At Granada one feels as though his sightseeing had hardly begun until he has been to the Alhambra, and it is the same way at Constantinople so long as the interior of the Old Seraglio has not been explored. Twenty times a day, wherever you may be on sea or land, that hillside covered with vivid green starts into view, tantalizing you with suggestions of what it has to disclose, forcing itself upon your attention, riveting the mind upon itself when you would fain think of other things—an unsolved enigma, a haunting mystery, which gives you no peace until at last you yield and go there before the appointed day, more to have done with it than for the purpose of enjoying the sight.
There is, in fact, not another spot of earth in Europe whose mere name calls into life such an extraordinary mixture of awful and pleasing associations, about which so much has been talked and thought and written and guessed, which has given rise to so many vague and contradictory rumors—been the object of so much insatiate curiosity, of so many stupid mistakes and extravagant tales.

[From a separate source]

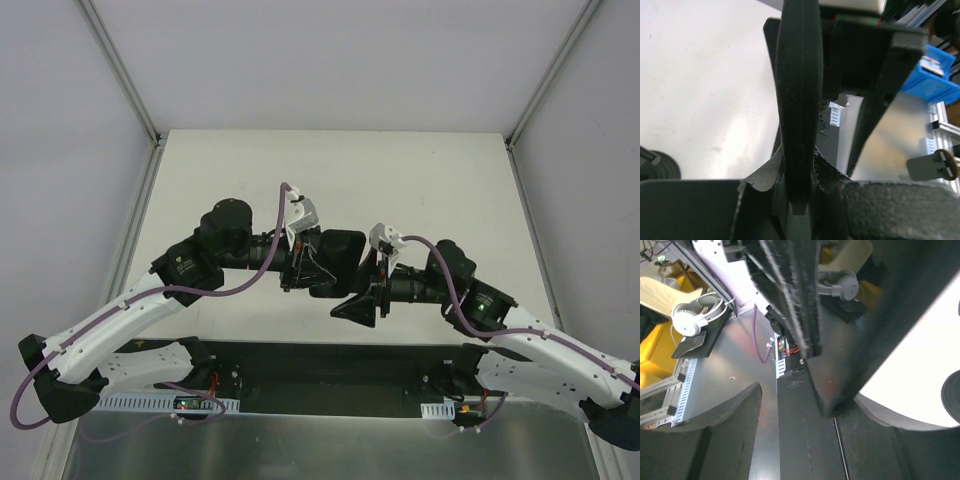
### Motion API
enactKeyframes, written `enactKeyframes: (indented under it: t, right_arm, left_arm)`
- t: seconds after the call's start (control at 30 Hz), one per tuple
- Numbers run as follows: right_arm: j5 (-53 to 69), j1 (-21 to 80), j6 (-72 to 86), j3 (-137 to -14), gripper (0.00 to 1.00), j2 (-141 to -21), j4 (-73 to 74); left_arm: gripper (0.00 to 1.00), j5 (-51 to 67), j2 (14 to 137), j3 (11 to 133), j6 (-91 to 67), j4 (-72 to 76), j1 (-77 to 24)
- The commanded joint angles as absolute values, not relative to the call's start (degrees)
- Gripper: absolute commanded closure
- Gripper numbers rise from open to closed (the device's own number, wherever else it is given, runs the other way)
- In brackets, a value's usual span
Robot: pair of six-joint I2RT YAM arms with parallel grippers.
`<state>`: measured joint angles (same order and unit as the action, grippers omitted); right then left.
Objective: Place the phone on the phone stand
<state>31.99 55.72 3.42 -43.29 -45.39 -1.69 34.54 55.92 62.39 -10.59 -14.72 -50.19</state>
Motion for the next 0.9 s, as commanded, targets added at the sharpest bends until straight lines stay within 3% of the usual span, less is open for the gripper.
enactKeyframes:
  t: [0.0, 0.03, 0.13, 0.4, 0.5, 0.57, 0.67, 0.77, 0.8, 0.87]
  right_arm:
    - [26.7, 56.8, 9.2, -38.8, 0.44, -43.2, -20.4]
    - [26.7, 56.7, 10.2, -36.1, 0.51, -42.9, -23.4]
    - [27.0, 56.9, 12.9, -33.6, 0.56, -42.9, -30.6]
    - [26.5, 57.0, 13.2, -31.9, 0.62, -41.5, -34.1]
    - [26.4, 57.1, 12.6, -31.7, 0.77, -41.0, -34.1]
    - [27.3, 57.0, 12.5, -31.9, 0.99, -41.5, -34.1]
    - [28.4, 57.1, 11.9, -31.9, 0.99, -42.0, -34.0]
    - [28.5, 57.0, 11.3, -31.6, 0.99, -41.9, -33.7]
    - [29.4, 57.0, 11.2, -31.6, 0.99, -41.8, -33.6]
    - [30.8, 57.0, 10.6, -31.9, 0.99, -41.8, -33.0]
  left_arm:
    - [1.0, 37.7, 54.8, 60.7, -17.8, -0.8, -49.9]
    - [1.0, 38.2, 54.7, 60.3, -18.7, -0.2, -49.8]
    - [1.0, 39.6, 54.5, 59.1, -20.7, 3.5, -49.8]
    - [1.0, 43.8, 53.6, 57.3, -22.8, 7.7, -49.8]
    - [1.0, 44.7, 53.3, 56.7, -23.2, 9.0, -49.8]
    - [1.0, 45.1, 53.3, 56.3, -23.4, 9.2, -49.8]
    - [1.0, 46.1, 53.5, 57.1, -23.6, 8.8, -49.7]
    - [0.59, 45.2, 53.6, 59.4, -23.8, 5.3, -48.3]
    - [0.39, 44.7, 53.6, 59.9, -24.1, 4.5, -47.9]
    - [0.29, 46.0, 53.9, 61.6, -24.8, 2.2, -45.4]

Now-a-days any one can go there, and many who do so come away quite unimpressed; but of one thing we may be quite certain, and that is that when centuries shall have elapsed, when possibly the Ottoman power will be only a memory in Europe, and that exquisite hill be crowned by the busy streets of a new and populous city, no traveller will pass through them without seeing again, in fancy, the imperial kiosks of former days, and thinking enviously of us in the nineteenth century who can still behold the speaking, breathing records of that storied habitation of the Ottomans. Who knows how many archæologists will concentrate their painstaking research upon the identification of a doorway or portion of a wall discovered in the courtyard of some modern building—how many poets will break forth into verse over a few heaps of stones scattered along the shore? On the other hand, it may be that hundreds of years from now those walls will still be jealously preserved, and scholar, lover, and artist, flocking to see them, that strange picturesque life which was led there for four hundred years be resuscitated and spread over the entire surface of the globe in hundreds of volumes and pictures.